Coming soon … …Ian’s rant on the Hospital System, Nurses, and the Braun Infusomat Space (a totally obnoxious piece of kit designed to piss off both nurses and patients alike).
Random and stupid …

So, helping clear up for Earthdance last week I re-learned a lesson the hard way that I had already known all my life. I think most of us were brought up to know that you don’t ever use petrol to get fires going. But with a huge pile of lantana and tobacco weed to get rid of by Saturday it seemed ok as long as we were careful.
I put 4 litres of petrol within the main body of the 5m wide pile (well in from the edges), with one thin stream coming out from a single point to over 5m beyond the edge . It was a still, warm day. I put the remaining petrol out of the way and tidied up a few things. I went back to light the thin stream – it wouldn’t ignite (probably evaporated??). I was in hurry so I then walked around the other side of the pile thinking what I should do? In retrospect I walked into a small depression which extended under the pile. I was a long way from where I had put any petrol and in some stupid brain snap went to light a ball of paper to throw in. My guess is that the vapour had come out along the low point (being heavier than air) at least 8m beyond where I had placed petrol leaving me in the middle of a big bang.
It was a really stupid thing to do – I should have figured that there was vapour everywhere, but was pre-occupied (another fail). But most of all I should not have even contemplated using petrol. Please don’t do it, ever.

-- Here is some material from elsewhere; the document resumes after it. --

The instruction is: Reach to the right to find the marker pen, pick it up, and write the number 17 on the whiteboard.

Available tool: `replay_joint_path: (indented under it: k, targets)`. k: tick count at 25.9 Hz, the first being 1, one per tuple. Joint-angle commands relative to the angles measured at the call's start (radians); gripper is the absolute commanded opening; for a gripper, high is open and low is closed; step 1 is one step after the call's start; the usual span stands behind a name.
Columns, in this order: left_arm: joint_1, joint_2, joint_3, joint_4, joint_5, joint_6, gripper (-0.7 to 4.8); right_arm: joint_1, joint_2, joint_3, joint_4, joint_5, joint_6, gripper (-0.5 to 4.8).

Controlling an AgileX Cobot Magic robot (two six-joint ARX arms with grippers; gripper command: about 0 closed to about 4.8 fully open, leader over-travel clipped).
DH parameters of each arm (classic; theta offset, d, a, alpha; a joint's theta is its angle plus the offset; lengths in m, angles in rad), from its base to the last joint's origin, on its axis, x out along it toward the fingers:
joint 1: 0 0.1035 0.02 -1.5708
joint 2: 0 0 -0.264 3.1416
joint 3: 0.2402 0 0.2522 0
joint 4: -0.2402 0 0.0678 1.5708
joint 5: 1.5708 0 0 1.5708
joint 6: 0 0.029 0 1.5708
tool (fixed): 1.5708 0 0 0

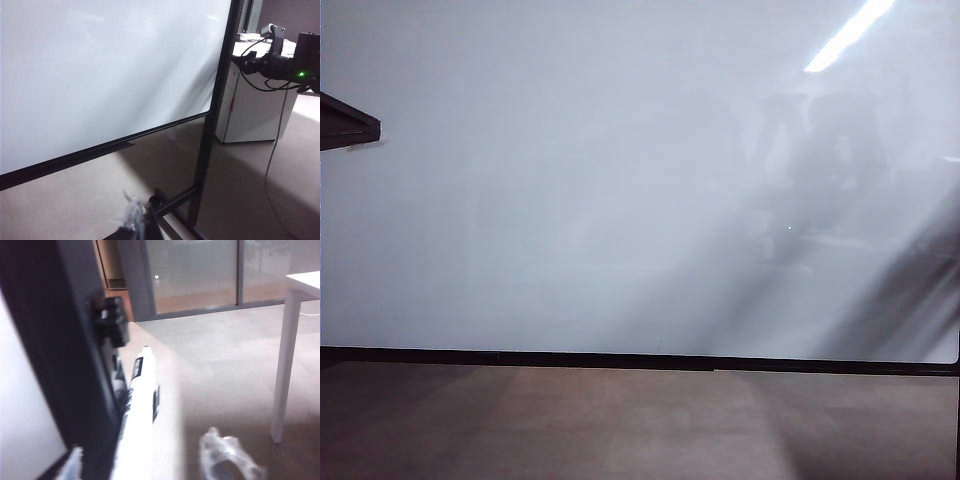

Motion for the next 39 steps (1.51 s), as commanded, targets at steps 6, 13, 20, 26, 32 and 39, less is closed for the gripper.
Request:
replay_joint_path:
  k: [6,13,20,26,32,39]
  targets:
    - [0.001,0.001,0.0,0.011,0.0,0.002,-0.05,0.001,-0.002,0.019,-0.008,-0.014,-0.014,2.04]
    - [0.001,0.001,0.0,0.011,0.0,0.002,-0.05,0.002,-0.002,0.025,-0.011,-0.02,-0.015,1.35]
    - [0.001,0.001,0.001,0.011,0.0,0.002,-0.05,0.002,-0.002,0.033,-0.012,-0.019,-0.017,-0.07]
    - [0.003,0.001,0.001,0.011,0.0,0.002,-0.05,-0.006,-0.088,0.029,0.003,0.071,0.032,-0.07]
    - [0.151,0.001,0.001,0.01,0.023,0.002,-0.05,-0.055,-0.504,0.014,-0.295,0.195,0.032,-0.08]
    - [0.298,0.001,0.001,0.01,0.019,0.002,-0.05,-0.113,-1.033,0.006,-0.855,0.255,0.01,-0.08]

I’m typing with 2 fingers on my left hand – most of the others don’t work atm. My face and neck only has 1st degree burns. My arms are the big issue with full circumferential partial/full thickness over most of the right, less extensive to the left. A fair few skin grafts coming up.
Being a doof site it took over an hour to get an ambulance, with me sitting in a creek being doused with water. Not a great pain experience I can assure.
But thinking about this, it would be really easy for that error of judgement to be compounded. If there were kids about, I would have kept them well away, but, far enough?
I’m sure that all here are smart enough not to do this, but if you ever have that thought, that it will be ok if you are careful, just think again.